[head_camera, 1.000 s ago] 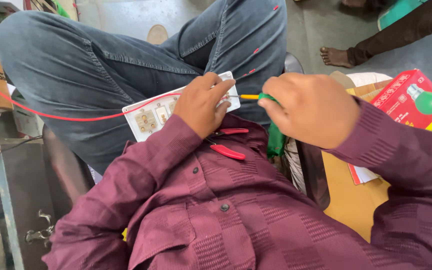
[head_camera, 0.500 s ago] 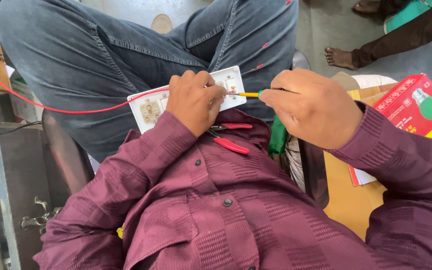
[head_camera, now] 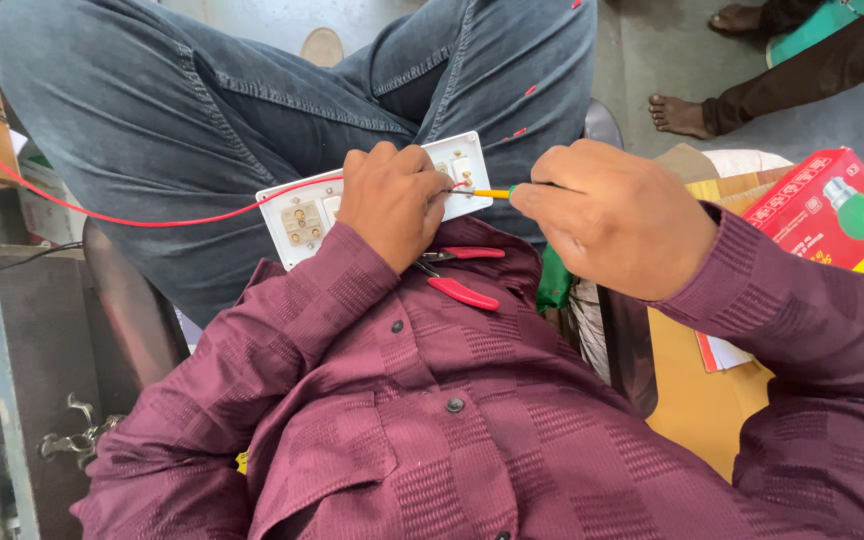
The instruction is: The person sits cross-legged and wires a white electrical switchboard, using pliers to strip red wires and a screwdriver to secure them into terminal screws. The person repeatedly cuts, strips, and connects wires to different terminals on the switchboard.
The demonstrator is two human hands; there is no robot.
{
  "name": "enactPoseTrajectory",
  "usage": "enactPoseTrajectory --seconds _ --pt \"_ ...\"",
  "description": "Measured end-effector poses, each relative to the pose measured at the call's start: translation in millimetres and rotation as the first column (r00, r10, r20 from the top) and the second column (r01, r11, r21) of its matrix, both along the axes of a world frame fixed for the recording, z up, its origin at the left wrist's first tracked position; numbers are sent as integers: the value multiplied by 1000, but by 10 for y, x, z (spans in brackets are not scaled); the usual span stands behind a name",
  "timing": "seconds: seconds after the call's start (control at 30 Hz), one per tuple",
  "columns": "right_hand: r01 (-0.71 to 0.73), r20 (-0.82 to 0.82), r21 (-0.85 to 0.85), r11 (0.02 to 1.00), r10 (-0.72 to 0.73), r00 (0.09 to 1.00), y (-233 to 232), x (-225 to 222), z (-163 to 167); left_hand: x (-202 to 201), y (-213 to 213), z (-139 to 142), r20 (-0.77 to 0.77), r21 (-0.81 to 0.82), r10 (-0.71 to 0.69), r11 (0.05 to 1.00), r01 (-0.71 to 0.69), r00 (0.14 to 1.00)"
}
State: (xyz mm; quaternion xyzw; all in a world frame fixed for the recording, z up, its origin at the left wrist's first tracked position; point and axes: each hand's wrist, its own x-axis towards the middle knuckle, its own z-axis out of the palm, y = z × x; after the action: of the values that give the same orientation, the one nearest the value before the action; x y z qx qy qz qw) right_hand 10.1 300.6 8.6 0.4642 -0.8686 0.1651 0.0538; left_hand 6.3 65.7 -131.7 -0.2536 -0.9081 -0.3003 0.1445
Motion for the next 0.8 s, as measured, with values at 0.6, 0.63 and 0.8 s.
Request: enactPoseTrajectory --seconds 0.6,0.63,0.8 --pt "-5 -201 498 867 121 972 -306 -100 -96 -27 3 -95 -32 -63 14 998 -16 999" --pt "23 -152 516 856 65 986 -291 -114 -100 -29 0 -99 -32 -57 12 998 -13 999" --pt "-32 -266 322 946 123 956 -229 -130 -91 -33 8 -101 -24 -59 16 998 -18 1000"
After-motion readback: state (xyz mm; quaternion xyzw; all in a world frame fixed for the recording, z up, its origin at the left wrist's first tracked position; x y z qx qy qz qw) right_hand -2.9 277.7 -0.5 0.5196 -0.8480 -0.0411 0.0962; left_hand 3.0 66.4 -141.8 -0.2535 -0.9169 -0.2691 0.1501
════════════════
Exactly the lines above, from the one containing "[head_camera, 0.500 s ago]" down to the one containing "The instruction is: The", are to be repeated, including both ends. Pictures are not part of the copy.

[head_camera, 0.500 s ago] 
[head_camera, now] 
The instruction is: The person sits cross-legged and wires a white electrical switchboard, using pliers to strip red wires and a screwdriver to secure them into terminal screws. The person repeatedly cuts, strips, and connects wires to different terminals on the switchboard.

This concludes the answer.